EXERCISE PROMPT: Repeat the records exactly, minus the pictures.

DATA IN THIS EXERCISE:
◇ ◇ ◇ ◇
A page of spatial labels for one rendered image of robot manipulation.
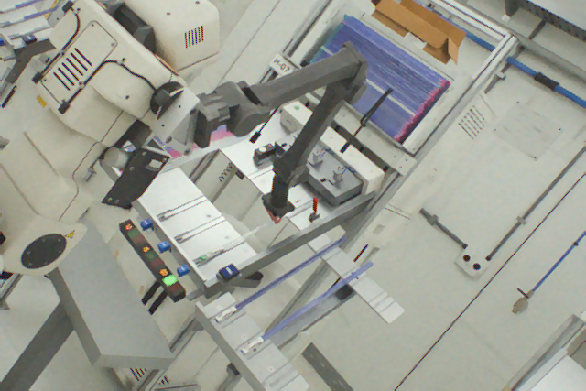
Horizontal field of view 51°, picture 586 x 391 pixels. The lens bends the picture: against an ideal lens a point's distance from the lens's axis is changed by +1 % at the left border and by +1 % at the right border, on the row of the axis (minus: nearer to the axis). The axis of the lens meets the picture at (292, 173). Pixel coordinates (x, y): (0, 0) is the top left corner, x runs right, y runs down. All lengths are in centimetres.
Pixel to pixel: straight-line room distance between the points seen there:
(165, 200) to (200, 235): 19
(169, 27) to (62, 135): 33
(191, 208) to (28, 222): 75
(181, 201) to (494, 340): 201
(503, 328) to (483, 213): 62
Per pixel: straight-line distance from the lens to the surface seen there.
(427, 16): 281
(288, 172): 179
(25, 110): 321
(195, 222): 200
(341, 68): 149
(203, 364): 224
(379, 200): 216
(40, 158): 144
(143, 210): 205
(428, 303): 358
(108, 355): 155
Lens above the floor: 141
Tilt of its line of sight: 9 degrees down
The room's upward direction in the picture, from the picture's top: 38 degrees clockwise
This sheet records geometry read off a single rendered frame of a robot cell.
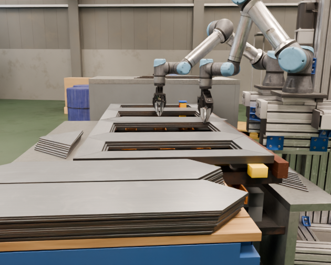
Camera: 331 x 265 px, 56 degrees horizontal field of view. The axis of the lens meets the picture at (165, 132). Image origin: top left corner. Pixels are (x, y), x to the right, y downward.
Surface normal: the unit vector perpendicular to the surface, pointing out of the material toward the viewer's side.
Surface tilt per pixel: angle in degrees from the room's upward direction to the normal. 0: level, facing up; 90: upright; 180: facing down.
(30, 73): 90
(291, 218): 90
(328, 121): 90
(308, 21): 90
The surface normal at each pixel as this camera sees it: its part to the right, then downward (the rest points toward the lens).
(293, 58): -0.50, 0.28
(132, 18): -0.09, 0.21
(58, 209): 0.01, -0.98
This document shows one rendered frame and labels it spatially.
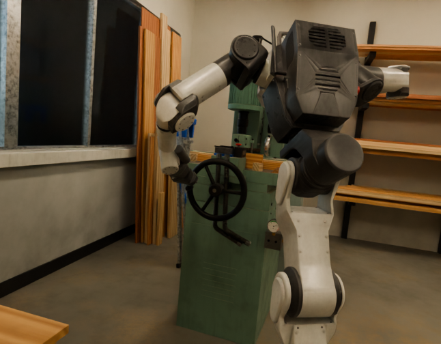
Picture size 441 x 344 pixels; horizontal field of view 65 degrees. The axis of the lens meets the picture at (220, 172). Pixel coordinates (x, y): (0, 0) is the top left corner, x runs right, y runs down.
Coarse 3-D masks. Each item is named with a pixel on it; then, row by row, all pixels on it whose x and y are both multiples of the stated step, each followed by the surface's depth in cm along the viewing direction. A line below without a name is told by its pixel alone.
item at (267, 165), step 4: (200, 156) 194; (204, 156) 193; (208, 156) 193; (200, 160) 194; (264, 164) 183; (268, 164) 182; (272, 164) 181; (276, 164) 181; (280, 164) 180; (264, 168) 183; (268, 168) 182; (272, 168) 181
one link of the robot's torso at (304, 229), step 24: (288, 168) 104; (288, 192) 105; (288, 216) 105; (312, 216) 105; (288, 240) 109; (312, 240) 103; (288, 264) 107; (312, 264) 101; (312, 288) 97; (336, 288) 99; (288, 312) 100; (312, 312) 98; (336, 312) 100
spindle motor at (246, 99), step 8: (232, 88) 180; (248, 88) 176; (256, 88) 177; (232, 96) 179; (240, 96) 177; (248, 96) 176; (256, 96) 178; (232, 104) 179; (240, 104) 176; (248, 104) 176; (256, 104) 178; (256, 112) 184
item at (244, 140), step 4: (236, 136) 182; (240, 136) 182; (244, 136) 181; (248, 136) 188; (232, 140) 183; (240, 140) 182; (244, 140) 181; (248, 140) 189; (232, 144) 183; (244, 144) 182; (248, 144) 190
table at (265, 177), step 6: (192, 162) 181; (198, 162) 184; (192, 168) 179; (204, 168) 177; (246, 168) 179; (198, 174) 179; (204, 174) 177; (246, 174) 170; (252, 174) 169; (258, 174) 168; (264, 174) 167; (270, 174) 166; (276, 174) 165; (222, 180) 165; (234, 180) 163; (246, 180) 170; (252, 180) 170; (258, 180) 169; (264, 180) 168; (270, 180) 167; (276, 180) 166
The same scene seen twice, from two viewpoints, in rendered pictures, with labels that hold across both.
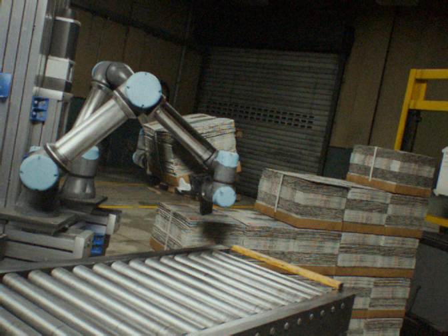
◇ ◇ ◇ ◇
TASK ANSWER:
A page of spatial labels for one rendered image of robot manipulation.
Horizontal field of view 51°, picture 586 x 391 pixels. The lens bends the picture: against an ideal lens a point's distance from the lens's axis is changed by +1 % at the left border and by +1 % at the right border, on the row of the axis (minus: nearer to the axis). The axis of the lens meets the picture at (292, 173). Pixel coordinates (x, y): (0, 0) is the top left corner, x runs right, y runs down. All lengths are in centimetres.
Pixel to pixel: straight-line room distance between the points seen there:
(165, 200) to (200, 235): 19
(169, 27) to (62, 135): 33
(191, 208) to (28, 222): 75
(181, 201) to (494, 340): 201
(503, 328) to (483, 213): 62
Per pixel: straight-line distance from the lens to the surface seen there.
(427, 16): 281
(288, 172): 179
(25, 110): 321
(195, 222): 200
(341, 68): 149
(203, 364): 224
(379, 200): 216
(40, 158): 144
(143, 210): 205
(428, 303): 358
(108, 355): 155
Lens above the floor: 141
Tilt of its line of sight: 9 degrees down
The room's upward direction in the picture, from the picture's top: 38 degrees clockwise
This sheet records geometry read off a single rendered frame of a robot cell.
Camera: 331 x 265 px, 56 degrees horizontal field of view. The axis of the lens meets the picture at (165, 132). Image origin: top left corner. Pixels are (x, y), x to the right, y downward.
Surface normal: the unit vector perpendicular to the surface, pointing out of the material toward the viewer's side.
Surface tilt per pixel: angle in degrees from the room's upward direction to the normal. 0: level, facing up; 90: upright; 180: facing down.
(30, 73): 90
(291, 218): 90
(328, 121): 90
(308, 21): 90
The surface normal at each pixel as this camera sees it: its part to the right, then downward (the rest points toward the lens).
(293, 58): -0.50, 0.28
(132, 18): -0.09, 0.21
(58, 209): 0.01, -0.98
This document shows one rendered frame and labels it spatially.
Picture size 441 x 344 pixels; horizontal field of view 65 degrees. The axis of the lens meets the picture at (220, 172). Pixel coordinates (x, y): (0, 0) is the top left corner, x runs right, y runs down.
Coarse 3-D masks. Each item is named with a pixel on it; then, row by row, all pixels on it whose x and y are both multiples of the stated step, each followed by the surface's depth in cm along the viewing direction. A line below without a name is told by its pixel alone.
item at (267, 165), step 4: (200, 156) 194; (204, 156) 193; (208, 156) 193; (200, 160) 194; (264, 164) 183; (268, 164) 182; (272, 164) 181; (276, 164) 181; (280, 164) 180; (264, 168) 183; (268, 168) 182; (272, 168) 181
one link of the robot's torso at (304, 229), step 24: (288, 168) 104; (288, 192) 105; (288, 216) 105; (312, 216) 105; (288, 240) 109; (312, 240) 103; (288, 264) 107; (312, 264) 101; (312, 288) 97; (336, 288) 99; (288, 312) 100; (312, 312) 98; (336, 312) 100
spindle motor at (246, 99), step 8: (232, 88) 180; (248, 88) 176; (256, 88) 177; (232, 96) 179; (240, 96) 177; (248, 96) 176; (256, 96) 178; (232, 104) 179; (240, 104) 176; (248, 104) 176; (256, 104) 178; (256, 112) 184
item at (244, 140), step 4: (236, 136) 182; (240, 136) 182; (244, 136) 181; (248, 136) 188; (232, 140) 183; (240, 140) 182; (244, 140) 181; (248, 140) 189; (232, 144) 183; (244, 144) 182; (248, 144) 190
table at (265, 177), step 6: (192, 162) 181; (198, 162) 184; (192, 168) 179; (204, 168) 177; (246, 168) 179; (198, 174) 179; (204, 174) 177; (246, 174) 170; (252, 174) 169; (258, 174) 168; (264, 174) 167; (270, 174) 166; (276, 174) 165; (222, 180) 165; (234, 180) 163; (246, 180) 170; (252, 180) 170; (258, 180) 169; (264, 180) 168; (270, 180) 167; (276, 180) 166
The same scene seen twice, from two viewpoints, in rendered pictures, with labels that hold across both.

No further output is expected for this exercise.